Smithfield Foods has closed its Sioux Falls, SD facility until further notice.  

The plant, which is one of the largest pork processing facilities in the U.S. and represents 4-5% of U.S. pork production, employs 3,700 people.

According to the South Dakota Department of Health, 293 people who work at Smithfield Foods have tested positive for COVID-19 as of April 12. The company initially intended to close the plant for three days for deep cleaning, but it ultimately decided to shutter it indefinitely.

There is currently no evidence of food or food packaging being associated with transmission of COVID-19, according to the U.S. Food & Drug Administration.

Kenneth M. Sullivan, Smithfield president and CEO, said the closure, combined with other similar protein plant closures, is pushing the U.S. “perilously close to the edge in terms of our meat supply.”

“It is impossible to keep our grocery stores stocked if our plants are not running,” he said. “These facility closures will also have severe, perhaps disastrous, repercussions for many in the supply chain, first and foremost our nation’s livestock farmers. These farmers have nowhere to send their animals.”

More than 550 independent family farmers supply the plant.

Added Sullivan: “We have continued to run our facilities for one reason: to sustain our nation’s food supply during this pandemic.

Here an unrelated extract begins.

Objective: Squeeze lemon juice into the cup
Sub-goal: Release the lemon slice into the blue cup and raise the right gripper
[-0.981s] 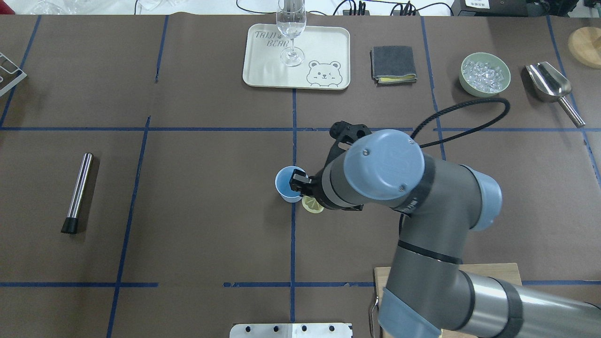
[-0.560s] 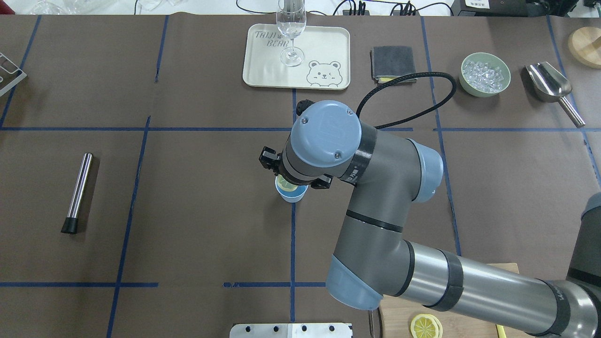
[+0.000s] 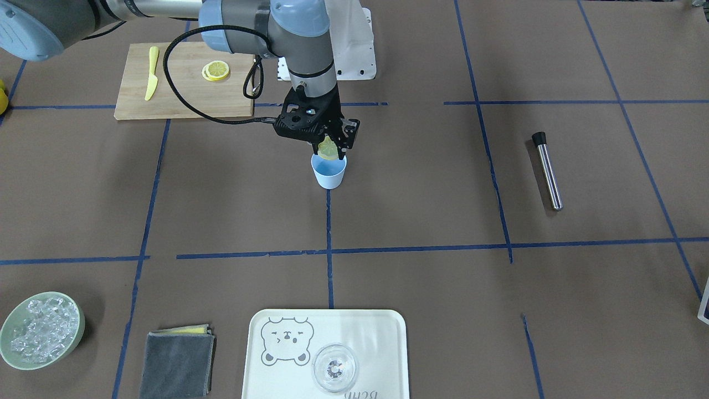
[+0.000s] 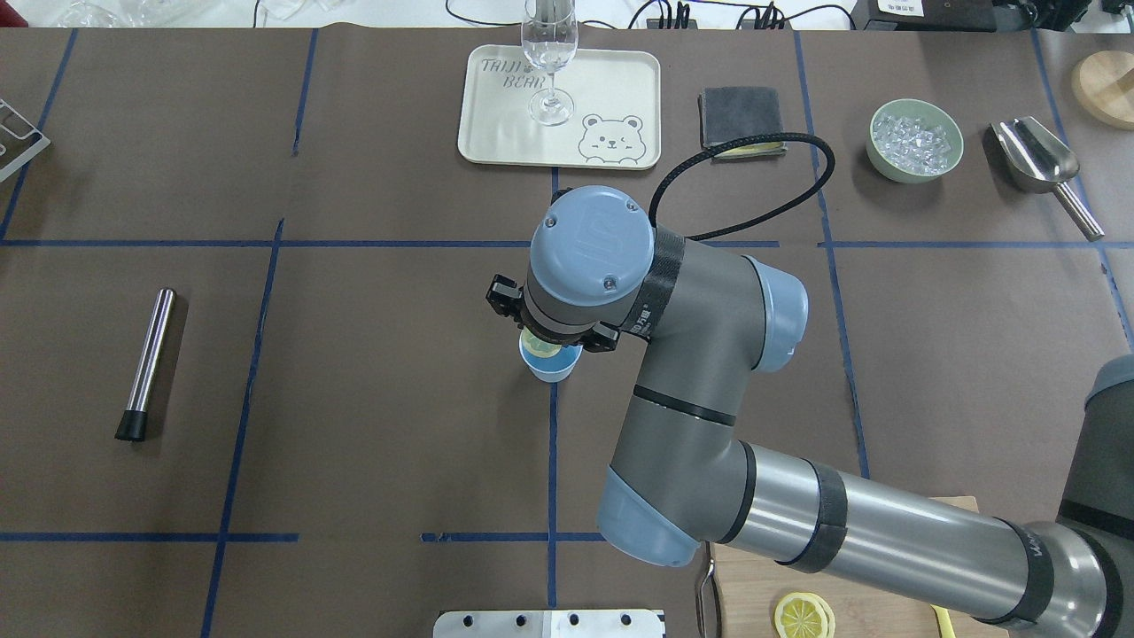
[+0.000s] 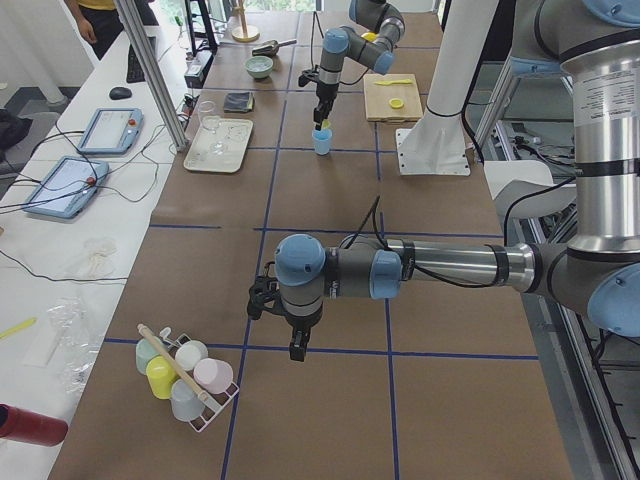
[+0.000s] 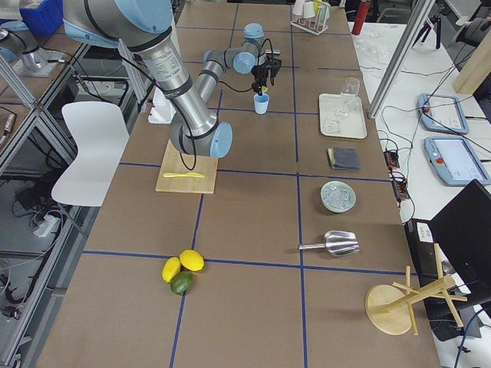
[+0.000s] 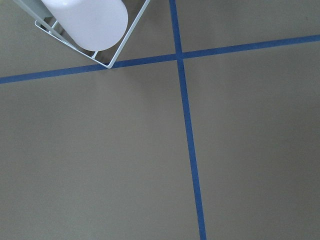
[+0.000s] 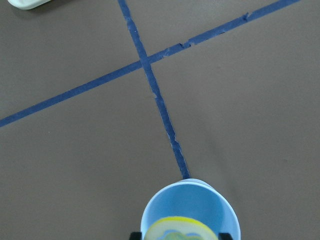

We believe it is our obligation to help feed the country, now more than ever. We have a stark choice as a nation: we are either going to produce food or not, even in the face of COVID-19.”

Smithfield, which is headquartered in Smithfield, Va., will resume operations in Sioux Falls once further direction is received from local, state and federal officials. Employees will be compensated for the next two weeks.

The company employs about 40,000 associates in the U.S.